TASK STATEMENT -> In the data below, one line contains "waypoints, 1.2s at" and a later one contains "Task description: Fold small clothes". Print both, with every line between them, exactly and alone.

==== COLLECTED DATA ====

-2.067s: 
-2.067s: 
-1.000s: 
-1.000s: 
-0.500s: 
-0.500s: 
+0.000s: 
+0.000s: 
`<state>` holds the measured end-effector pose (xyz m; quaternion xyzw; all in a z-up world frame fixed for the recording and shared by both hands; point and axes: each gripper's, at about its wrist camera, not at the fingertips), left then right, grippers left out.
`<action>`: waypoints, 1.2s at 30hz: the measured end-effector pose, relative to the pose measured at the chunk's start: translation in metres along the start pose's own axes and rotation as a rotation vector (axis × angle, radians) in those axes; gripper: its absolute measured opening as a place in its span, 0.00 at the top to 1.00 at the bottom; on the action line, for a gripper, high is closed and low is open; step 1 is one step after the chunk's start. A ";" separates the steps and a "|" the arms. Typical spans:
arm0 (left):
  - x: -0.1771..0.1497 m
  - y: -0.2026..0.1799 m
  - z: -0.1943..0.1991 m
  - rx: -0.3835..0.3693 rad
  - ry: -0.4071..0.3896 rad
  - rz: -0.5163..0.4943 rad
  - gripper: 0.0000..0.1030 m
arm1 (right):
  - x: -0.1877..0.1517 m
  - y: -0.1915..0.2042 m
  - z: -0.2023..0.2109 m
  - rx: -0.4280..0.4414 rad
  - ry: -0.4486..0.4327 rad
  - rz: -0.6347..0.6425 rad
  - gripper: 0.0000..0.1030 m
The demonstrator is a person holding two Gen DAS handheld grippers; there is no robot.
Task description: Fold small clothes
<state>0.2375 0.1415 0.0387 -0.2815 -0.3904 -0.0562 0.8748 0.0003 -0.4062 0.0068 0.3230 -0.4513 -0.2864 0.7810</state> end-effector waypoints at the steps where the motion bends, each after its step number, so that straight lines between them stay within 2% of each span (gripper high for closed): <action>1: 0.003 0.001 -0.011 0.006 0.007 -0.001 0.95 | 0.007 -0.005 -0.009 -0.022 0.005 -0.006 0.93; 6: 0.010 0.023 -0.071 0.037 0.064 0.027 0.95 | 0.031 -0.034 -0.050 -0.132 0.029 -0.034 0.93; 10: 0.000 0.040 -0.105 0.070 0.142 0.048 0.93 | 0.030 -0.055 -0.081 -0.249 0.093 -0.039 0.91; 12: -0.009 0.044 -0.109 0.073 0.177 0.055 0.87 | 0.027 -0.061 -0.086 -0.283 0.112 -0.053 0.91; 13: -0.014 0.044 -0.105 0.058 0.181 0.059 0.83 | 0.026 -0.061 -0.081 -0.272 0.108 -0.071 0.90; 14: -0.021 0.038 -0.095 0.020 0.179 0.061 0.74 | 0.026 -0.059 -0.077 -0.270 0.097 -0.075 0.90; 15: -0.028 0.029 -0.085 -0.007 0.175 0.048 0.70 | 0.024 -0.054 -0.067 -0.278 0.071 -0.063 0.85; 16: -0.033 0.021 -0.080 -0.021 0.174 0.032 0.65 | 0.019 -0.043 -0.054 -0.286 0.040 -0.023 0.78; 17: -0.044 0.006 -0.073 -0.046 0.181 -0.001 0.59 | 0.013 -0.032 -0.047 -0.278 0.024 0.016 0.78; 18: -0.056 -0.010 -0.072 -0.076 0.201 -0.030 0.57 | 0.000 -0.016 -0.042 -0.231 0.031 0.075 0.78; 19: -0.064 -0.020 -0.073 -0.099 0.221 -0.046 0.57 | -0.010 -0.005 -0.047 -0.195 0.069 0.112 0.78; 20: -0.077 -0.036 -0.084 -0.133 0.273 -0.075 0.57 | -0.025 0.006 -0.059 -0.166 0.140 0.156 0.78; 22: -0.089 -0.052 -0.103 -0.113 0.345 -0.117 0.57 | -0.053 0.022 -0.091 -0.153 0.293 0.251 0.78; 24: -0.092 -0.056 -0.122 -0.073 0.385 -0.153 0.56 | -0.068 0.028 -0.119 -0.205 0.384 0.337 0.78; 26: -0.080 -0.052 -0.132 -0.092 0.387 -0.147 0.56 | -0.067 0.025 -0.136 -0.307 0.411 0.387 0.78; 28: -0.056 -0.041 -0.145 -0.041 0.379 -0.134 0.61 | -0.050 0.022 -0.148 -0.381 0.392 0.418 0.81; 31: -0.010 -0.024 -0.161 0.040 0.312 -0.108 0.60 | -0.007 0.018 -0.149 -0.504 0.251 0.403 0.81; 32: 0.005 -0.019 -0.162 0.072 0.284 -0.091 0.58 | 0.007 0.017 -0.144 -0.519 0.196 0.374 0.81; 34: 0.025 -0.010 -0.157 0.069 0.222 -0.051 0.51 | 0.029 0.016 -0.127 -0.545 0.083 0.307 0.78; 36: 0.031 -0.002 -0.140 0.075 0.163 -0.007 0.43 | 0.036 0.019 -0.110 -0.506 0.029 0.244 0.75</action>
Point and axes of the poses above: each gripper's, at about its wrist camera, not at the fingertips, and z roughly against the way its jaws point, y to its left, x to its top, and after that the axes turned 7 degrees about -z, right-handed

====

SOLUTION ->
`<action>`: waypoints, 1.2s at 30hz: the measured end-effector pose, relative to the pose measured at the chunk's start: translation in metres along the start pose's own axes and rotation as a rotation vector (axis × angle, radians) in those axes; gripper: its absolute measured opening as a place in its span, 0.00 at the top to 1.00 at the bottom; on the action line, for a gripper, high is closed and low is open; step 1 is one step after the chunk's start. A ";" separates the steps and a "|" the arms. Typical spans:
arm0 (left):
  - x: -0.1771..0.1497 m
  - y: -0.2026..0.1799 m
  - z: -0.1943..0.1991 m
  - rx: -0.3835..0.3693 rad
  - ry: -0.4071..0.3896 rad
  - rz: -0.5163..0.4943 rad
  - gripper: 0.0000..0.1030 m
arm1 (right):
  - x: -0.1877..0.1517 m
  - y: -0.1915..0.2042 m
  - z: -0.2023..0.2109 m
  - rx: -0.4280..0.4414 rad
  - ry: -0.4486..0.4327 rad
  - rz: -0.6347..0.6425 rad
  - gripper: 0.0000..0.1030 m
The demonstrator is a person holding two Gen DAS handheld grippers; there is no robot.
Task description: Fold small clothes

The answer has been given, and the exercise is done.